A command injection vulnerability was found in the shutil module (make_archive function) of Python that can result in Denial of Service or Information leak. Upstream issue: https://bugs.python.org/issue34540 Upstream patch: https://github.com/python/cpython/pull/8985/commits/add531a1e55b0a739b0f42582f1c9747e5649ace
Created python26 tracking bugs for this issue: Affects: fedora-all [bug 1631421]
While python26 is not impacted, python2 actually is. Here's a PR: https://src.fedoraproject.org/rpms/python2/pull-request/26
Created python2 tracking bugs for this issue: Affects: fedora-all [bug 1631662]
Hi Miro, Why are you saying that python2 is affected on Fedora? I'm asking because I wasn't able to reproduce this flaw on Linux and I believe it can be triggered on Windows only. Do you have more information on this?
Oh.
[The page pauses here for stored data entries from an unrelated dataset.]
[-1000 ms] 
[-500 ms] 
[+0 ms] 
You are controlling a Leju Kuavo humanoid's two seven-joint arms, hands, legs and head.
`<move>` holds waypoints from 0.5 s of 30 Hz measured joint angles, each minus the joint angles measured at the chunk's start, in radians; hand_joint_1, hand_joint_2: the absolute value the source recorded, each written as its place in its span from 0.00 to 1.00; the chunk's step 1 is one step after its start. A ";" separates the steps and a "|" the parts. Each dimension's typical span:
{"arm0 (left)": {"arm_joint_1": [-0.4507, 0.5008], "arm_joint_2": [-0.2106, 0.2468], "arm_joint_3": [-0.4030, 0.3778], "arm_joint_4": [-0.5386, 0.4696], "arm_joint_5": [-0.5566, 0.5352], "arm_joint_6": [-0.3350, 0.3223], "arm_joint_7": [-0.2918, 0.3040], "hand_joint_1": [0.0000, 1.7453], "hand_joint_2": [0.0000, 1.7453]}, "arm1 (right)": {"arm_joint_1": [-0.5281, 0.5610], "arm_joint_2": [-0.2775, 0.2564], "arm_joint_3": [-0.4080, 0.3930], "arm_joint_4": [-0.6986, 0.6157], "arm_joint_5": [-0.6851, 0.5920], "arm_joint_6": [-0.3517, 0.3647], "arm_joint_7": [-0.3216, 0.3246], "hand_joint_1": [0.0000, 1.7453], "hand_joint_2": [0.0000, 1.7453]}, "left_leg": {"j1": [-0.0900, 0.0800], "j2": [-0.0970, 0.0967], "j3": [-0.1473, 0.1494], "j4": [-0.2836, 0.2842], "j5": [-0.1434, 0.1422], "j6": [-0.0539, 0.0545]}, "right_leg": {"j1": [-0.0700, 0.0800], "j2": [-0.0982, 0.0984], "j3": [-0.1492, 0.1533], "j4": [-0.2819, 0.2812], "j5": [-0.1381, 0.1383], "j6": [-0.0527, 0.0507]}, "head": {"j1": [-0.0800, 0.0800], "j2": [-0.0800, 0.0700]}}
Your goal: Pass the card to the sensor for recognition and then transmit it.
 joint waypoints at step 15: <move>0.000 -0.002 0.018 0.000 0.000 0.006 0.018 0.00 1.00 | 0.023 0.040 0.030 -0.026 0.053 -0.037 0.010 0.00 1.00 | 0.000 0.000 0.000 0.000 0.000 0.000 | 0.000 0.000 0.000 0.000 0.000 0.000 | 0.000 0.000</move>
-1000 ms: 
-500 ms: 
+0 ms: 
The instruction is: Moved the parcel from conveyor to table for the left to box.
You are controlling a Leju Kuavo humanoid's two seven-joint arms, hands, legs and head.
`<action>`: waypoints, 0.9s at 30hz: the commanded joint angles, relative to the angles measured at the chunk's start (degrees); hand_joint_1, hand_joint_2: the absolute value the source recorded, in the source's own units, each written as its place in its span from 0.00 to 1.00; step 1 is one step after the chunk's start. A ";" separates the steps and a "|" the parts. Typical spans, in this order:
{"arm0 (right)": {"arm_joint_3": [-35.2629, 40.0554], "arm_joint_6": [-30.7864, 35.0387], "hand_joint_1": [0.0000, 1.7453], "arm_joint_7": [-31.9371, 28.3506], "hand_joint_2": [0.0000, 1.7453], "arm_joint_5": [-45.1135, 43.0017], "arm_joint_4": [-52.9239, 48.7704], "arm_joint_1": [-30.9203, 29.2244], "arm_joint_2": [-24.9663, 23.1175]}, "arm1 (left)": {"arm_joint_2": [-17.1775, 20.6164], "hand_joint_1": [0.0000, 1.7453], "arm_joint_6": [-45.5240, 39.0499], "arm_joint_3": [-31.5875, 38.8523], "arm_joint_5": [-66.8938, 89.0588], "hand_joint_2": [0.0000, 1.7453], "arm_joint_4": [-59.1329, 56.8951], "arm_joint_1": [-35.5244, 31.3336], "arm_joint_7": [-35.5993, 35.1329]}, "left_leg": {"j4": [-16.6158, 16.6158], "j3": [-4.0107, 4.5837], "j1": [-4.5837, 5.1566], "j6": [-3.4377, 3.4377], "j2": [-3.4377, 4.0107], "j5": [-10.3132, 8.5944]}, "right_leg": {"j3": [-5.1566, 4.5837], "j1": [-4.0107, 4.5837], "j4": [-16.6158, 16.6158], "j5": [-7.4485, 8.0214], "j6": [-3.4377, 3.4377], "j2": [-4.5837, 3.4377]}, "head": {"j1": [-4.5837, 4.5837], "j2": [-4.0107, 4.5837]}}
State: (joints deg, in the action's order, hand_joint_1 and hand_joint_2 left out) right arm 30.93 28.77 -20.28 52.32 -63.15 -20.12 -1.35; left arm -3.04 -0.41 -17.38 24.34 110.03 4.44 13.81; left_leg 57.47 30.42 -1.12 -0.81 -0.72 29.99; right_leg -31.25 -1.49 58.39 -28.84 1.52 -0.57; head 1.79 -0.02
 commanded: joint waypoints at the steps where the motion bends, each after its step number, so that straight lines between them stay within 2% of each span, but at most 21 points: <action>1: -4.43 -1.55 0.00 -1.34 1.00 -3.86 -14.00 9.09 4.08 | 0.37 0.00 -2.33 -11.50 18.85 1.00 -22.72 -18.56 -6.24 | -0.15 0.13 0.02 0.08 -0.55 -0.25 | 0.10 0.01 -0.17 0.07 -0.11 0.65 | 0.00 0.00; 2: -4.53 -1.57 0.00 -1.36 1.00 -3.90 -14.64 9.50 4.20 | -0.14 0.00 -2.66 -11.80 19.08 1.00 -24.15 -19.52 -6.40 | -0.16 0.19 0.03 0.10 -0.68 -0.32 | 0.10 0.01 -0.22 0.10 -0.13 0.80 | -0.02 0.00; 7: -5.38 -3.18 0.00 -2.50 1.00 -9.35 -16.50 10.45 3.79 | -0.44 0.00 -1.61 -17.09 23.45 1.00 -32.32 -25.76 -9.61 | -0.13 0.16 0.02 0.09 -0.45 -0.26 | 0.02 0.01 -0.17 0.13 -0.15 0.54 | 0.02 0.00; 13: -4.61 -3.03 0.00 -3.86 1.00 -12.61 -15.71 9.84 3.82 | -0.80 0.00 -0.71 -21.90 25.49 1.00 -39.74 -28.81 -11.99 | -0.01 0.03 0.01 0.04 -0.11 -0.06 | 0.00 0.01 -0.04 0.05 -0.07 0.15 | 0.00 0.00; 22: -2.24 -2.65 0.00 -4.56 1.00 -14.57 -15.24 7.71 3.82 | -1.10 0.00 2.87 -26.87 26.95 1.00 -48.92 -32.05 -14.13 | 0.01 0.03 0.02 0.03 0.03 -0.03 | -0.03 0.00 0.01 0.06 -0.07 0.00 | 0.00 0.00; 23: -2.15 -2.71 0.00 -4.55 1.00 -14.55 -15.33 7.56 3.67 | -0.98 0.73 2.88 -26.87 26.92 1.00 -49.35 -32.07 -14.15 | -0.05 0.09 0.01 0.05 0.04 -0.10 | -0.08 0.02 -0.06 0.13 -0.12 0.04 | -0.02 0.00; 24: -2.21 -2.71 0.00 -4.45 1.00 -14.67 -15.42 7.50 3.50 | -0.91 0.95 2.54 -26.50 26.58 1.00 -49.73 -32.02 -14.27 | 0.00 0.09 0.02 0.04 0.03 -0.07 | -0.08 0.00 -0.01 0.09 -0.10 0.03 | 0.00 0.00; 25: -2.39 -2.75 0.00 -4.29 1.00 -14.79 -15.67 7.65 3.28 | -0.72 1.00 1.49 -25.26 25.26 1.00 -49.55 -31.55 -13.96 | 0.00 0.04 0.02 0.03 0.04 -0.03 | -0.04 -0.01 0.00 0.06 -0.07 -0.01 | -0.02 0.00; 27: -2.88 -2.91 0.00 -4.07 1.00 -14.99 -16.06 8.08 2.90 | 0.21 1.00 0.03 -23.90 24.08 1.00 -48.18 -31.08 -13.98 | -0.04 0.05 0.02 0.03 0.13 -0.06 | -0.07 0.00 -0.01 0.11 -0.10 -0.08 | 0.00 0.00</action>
I only meant that the code is in 2.7, I haven't checked that the flaw is actually usable or Python 2.7 on Linux vulnerable.
This doesn't seem to be exploitable when os.name != 'nt' (Windows). The main problem is that quoting is done in distutils.py/spawn.py:_nt_quote_args and it just wraps arguments in `"`, without escaping previous existing `"`. Moreover, os.spawn in Windows uses CreateProcess underneath, which transforms the list of arguments in a single string, thus creating this flaw there. On linux, execv family functions are used and each argument is interpreted as a single filename, preventing this flaw.
Statement: This issue did not affect the versions of python as shipped with Red Hat Enterprise Linux 5, 6 and 7 as Linux does not use the vulnerable code.